→ **Supplied data**:
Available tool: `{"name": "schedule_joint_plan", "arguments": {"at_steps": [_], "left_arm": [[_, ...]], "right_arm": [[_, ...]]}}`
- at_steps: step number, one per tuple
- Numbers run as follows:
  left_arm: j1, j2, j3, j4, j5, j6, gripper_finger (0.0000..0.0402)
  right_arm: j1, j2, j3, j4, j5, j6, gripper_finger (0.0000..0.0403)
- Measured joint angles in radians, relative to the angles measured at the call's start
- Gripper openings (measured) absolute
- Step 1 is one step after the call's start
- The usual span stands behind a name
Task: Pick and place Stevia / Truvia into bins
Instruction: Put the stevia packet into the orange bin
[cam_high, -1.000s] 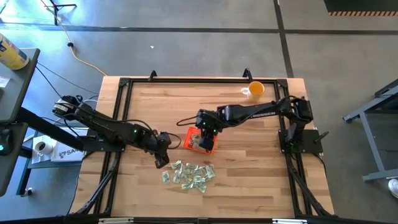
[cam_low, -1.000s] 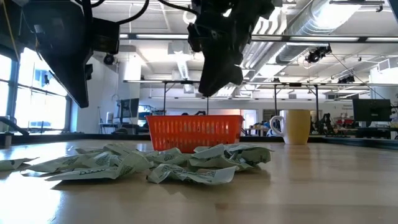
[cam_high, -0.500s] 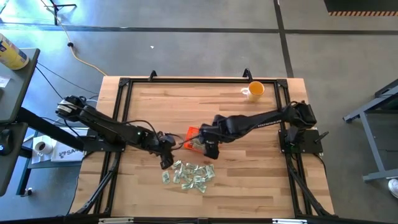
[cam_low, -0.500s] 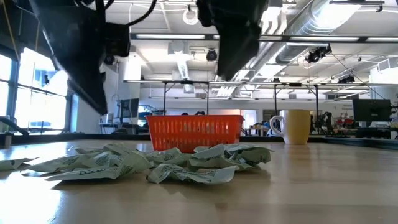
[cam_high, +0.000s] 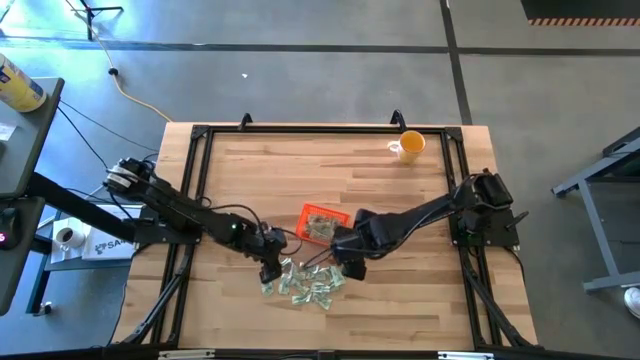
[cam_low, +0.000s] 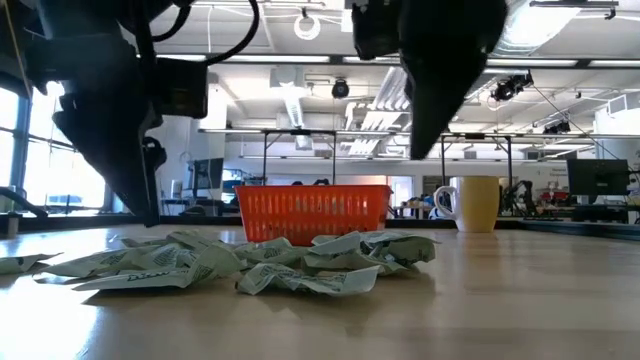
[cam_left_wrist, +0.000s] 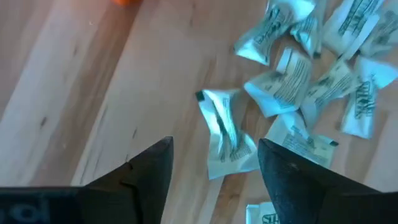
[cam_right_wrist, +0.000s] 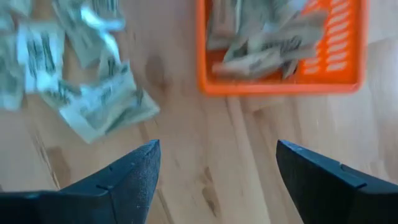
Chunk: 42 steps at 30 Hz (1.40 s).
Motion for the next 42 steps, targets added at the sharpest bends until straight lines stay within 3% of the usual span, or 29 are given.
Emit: {"name": "schedule_joint_plan", "arguments": {"at_steps": [14, 21, 26, 31, 35, 39, 42], "left_arm": [[-0.027, 0.129, 0.002, 0.041, -0.101, 0.084, 0.0216], [-0.021, 0.142, 0.002, 0.055, -0.283, 0.223, 0.0110], [0.006, 0.143, 0.002, 0.026, -0.294, 0.252, 0.0022], [0.030, 0.094, -0.001, -0.087, -0.292, 0.244, 0.0035], [0.061, -0.016, 0.013, -0.192, -0.269, 0.244, 0.0021], [0.115, -0.145, 0.060, -0.225, -0.264, 0.269, 0.0021], [0.155, -0.217, 0.108, -0.156, -0.227, 0.345, 0.0021]], "right_arm": [[0.024, 0.001, -0.040, 0.028, 0.067, 0.081, 0.0309], [0.025, 0.001, -0.040, 0.019, 0.113, 0.125, 0.0309], [0.030, -0.004, -0.039, 0.012, 0.130, 0.158, 0.0309], [0.056, -0.053, -0.038, -0.018, 0.223, 0.187, 0.0309], [0.069, -0.105, -0.038, -0.081, 0.297, 0.213, 0.0309], [0.071, -0.155, -0.038, -0.170, 0.380, 0.285, 0.0309], [0.070, -0.195, -0.038, -0.210, 0.422, 0.322, 0.0309]]}}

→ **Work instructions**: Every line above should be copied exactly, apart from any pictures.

→ **Written solution**:
Available tool: `{"name": "schedule_joint_plan", "arguments": {"at_steps": [_], "left_arm": [[_, ...]], "right_arm": [[_, ...]]}}`
- at_steps: step number, one per tuple
- Numbers run as follows:
  left_arm: j1, j2, j3, j4, j5, j6, gripper_finger (0.0000..0.0402)
  right_arm: j1, j2, j3, j4, j5, j6, gripper_finger (0.0000..0.0403)
- Measured joint angles in radians, relative to the angles measured at the call's start
- Gripper openings (measured) absolute
- Step 1 is one step after the call's start
- The usual span stands behind a name
Task: Pick and place Stevia / Truvia into bins
Instruction: Put the stevia packet into the orange bin
[cam_high, -1.000s] 
[cam_low, -1.000s] 
[cam_high, -0.500s] 
[cam_low, -0.500s] 
[cam_high, +0.000s] 
[cam_low, +0.000s] 
[cam_left_wrist, +0.000s] 
[cam_right_wrist, +0.000s] 
Chunk: 42 steps at 30 Hz (1.40 s).
Motion for the next 42 steps, targets added at the sharpest bends until straight lines stay within 3% of the usual span, or 29 are given.
Emit: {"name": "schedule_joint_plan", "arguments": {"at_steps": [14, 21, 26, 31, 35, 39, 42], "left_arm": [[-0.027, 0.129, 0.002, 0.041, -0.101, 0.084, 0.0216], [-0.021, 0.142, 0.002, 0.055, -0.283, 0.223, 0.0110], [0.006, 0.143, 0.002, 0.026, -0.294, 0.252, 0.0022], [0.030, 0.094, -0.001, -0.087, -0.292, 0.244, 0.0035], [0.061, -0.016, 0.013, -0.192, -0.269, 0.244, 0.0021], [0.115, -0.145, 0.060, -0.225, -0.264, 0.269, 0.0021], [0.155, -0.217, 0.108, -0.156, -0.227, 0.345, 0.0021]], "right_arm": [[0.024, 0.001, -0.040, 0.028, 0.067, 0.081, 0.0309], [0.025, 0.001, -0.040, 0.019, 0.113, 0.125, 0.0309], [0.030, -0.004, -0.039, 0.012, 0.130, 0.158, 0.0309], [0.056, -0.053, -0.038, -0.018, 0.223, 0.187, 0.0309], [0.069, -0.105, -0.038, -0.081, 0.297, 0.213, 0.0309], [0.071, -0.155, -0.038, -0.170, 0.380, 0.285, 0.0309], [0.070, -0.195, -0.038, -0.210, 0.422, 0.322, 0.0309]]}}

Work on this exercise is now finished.